Nota: i dati di fonte ministeriale ci dicono che attualmente si trovano in carcere quasi 60mila detenuti (per la precisione 59.715) in numero notevolmente più elevato di quello consentito dai “posti letto” disponibile in tutto Il Sistema carcerario nazionale. La stessa fonte governativa registra – ad oggi – un totale di  67 suicidi.

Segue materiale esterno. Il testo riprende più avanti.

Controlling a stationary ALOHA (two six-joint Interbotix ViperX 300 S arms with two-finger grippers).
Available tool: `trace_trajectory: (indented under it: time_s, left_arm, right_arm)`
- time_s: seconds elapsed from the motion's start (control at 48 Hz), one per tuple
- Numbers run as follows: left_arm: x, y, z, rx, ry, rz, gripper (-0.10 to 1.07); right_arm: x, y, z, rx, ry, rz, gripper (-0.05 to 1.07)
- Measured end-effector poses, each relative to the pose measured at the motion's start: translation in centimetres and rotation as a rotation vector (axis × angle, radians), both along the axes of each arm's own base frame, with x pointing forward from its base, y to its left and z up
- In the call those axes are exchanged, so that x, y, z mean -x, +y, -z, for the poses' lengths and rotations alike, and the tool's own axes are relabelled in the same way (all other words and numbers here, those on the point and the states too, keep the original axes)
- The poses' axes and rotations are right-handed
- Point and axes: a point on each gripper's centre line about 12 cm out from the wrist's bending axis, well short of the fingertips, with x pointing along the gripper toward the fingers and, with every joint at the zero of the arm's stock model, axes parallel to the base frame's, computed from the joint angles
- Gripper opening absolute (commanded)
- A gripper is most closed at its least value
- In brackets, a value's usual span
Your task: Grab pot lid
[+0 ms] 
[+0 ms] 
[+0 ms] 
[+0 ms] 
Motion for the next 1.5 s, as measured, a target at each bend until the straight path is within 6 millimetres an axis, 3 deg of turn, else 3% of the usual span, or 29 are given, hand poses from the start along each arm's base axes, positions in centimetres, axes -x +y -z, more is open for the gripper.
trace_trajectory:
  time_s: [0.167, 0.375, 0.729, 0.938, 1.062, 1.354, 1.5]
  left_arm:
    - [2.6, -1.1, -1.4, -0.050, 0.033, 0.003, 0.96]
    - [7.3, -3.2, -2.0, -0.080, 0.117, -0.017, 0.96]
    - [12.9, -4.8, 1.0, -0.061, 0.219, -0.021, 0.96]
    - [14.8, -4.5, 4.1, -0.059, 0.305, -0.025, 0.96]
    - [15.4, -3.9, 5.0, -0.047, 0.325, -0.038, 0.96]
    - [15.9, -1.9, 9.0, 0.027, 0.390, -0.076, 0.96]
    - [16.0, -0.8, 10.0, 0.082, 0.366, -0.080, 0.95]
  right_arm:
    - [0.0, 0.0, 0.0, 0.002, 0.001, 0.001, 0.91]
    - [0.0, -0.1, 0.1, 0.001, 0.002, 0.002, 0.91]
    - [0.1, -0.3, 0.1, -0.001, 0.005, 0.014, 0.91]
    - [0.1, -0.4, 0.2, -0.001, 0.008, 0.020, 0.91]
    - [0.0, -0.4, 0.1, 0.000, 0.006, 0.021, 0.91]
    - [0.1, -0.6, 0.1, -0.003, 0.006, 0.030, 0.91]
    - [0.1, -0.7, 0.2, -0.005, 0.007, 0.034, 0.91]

Ma comunque la si intenda la “questione carceraria” e le persone che la popolano, ci riguarda e quelle persone ci riguardano, anche se noi siamo liberi. Ci riguarda la galera e ci riguardano i galeotti, come cittadini coscienti e responsabili e questo essere coinvolti in quella questione civile (o che dovrebbe esserlo) ci invita, ogni giorno, a non mettere la testa sotto la sabbia, ma, al contrario, ad avere la capacità (parafrasando il Lucio Battisti di “Emozioni”: “tu chiamalo, se vuoi, coraggio”) di confrontarci anche con storie carcerarie che avremmo voluto non fossero state, meglio, di cui non avremmo mai voluto sapere nulla. Dunque – come scrivo spesso – per “capire e capirci” è utile leggere il libro della Bignardi. Azione caldamente consigliata.

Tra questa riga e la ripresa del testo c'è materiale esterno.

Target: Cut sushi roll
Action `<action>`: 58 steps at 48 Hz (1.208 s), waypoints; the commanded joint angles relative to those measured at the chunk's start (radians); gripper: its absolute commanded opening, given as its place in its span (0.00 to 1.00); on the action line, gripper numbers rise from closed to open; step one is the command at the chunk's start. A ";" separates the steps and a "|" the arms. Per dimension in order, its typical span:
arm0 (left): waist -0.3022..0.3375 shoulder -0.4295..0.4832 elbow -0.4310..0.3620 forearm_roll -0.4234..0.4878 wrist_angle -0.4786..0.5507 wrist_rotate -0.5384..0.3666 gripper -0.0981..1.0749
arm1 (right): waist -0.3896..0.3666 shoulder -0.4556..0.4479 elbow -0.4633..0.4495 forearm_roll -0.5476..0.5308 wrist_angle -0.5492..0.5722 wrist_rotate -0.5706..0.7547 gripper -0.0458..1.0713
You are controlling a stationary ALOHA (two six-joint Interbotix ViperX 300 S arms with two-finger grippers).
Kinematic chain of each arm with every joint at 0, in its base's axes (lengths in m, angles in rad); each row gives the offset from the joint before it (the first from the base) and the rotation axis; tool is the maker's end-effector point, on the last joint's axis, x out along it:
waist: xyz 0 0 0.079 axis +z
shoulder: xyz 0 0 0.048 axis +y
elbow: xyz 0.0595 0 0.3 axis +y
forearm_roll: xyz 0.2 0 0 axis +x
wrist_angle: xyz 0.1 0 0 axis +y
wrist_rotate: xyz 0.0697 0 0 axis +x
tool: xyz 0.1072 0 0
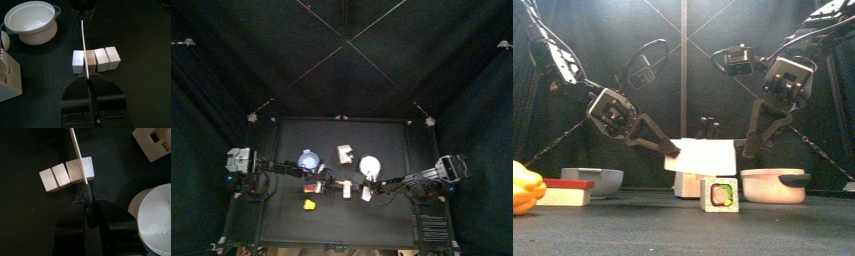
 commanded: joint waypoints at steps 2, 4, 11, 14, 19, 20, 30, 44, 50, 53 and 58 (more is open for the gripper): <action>-0.006 0.006 0.012 0.008 0.026 0.000 0.28 | -0.005 -0.009 0.011 0.015 0.025 0.005 0.37; -0.006 0.009 0.009 0.008 0.028 -0.002 0.28 | -0.006 -0.008 0.011 0.018 0.025 0.005 0.37; -0.006 0.017 0.009 0.006 0.029 -0.002 0.28 | -0.008 -0.002 0.011 0.018 0.025 0.003 0.37; -0.006 0.017 0.009 0.008 0.029 -0.002 0.28 | -0.008 0.000 0.011 0.018 0.023 0.003 0.37; -0.006 0.018 0.009 0.009 0.034 -0.002 0.28 | -0.009 0.000 0.011 0.018 0.025 0.003 0.37; -0.006 0.018 0.009 0.008 0.034 0.000 0.28 | -0.009 0.000 0.011 0.018 0.025 0.005 0.37; -0.006 0.025 0.009 0.008 0.041 0.000 0.28 | -0.012 0.009 0.011 0.017 0.025 0.003 0.37; -0.006 0.029 0.009 0.011 0.041 0.000 0.28 | -0.015 0.017 0.012 0.015 0.014 0.003 0.37; -0.006 0.041 0.009 0.008 0.041 -0.002 0.28 | -0.015 0.041 0.008 0.014 0.011 0.002 0.36; -0.006 0.051 0.009 0.006 0.043 -0.002 0.28 | -0.017 0.049 0.005 0.012 0.011 0.002 0.36; -0.006 0.067 0.008 0.006 0.041 -0.002 0.28 | -0.023 0.061 0.002 0.011 0.011 -0.002 0.36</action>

Daria Bignardi, “Ogni Prigione è un’Isola”, /Mondadori, 2024) –  Il libro:

«So come vanno le cose col carcere» scrive, «il carcere lo odiano tutti. Alcuni amano il carcere degli altri, per così dire»: parlarne è un gesto inevitabilmente politico, perché rivolgendo lo sguardo al carcere lo si rivolge al cuore della società, ma questo è anche e prima di tutto un libro personale, in cui ogni cosa – ritratti, riflessioni, cronaca, ricordi – è cucita assieme dalla scrittura limpida e coinvolgente di Daria Bignardi.

“Il carcere è come la giungla amazzonica, come un paese in guerra, un’isola remota, un luogo estremo dove la sopravvivenza è la priorità e i sentimenti primari sono nitidi”: forse è per questo che, da narratrice attratta dai luoghi dove “l’uomo è illuminato a giorno”, Daria Bignardi trent’anni fa è entrata per la prima volta in un carcere. Da allora le prigioni non ha mai smesso di frequentarle: ha collaborato con il giornale di San Vittore, portato in tv le sue conversazioni coi carcerati, accompagnato sua figlia di tre mesi in parlatorio a conoscere il nonno recluso, è rimasta in contatto con molti detenuti ed è tuttora un “articolo 78”, autorizzata cioè a collaborare alle attività culturali che si svolgono in carcere. Ha incontrato ladri, rapinatori, spacciatori, mafiosi, terroristi e assassini, parlato con agenti di polizia penitenziaria, giudici, direttori di istituto. Per scrivere di quel mondo si è ritirata per mesi su un’isola piccolissima: Linosa. Ma il carcere l’ha inseguita anche lì. E gli incontri e la vita sull’isola sono entrati in dialogo profondo con le storie viste e ascoltate in carcere. Bignardi ci racconta il suo viaggio nell’isolamento e nelle prigioni, anche interiori, con la voce unica con cui da sempre riesce a trasportarci al centro delle esperienze, partendo da sé, mettendosi in gioco, così come ha fatto la mattina del 9 marzo 2020 in un video girato di fronte a San Vittore, mentre alcuni detenuti salivano sul tetto unendosi alle rivolte che stavano scoppiando in molte carceri itliane. In seguito a quegli eventi sarebbero morte tredici persone recluse. “.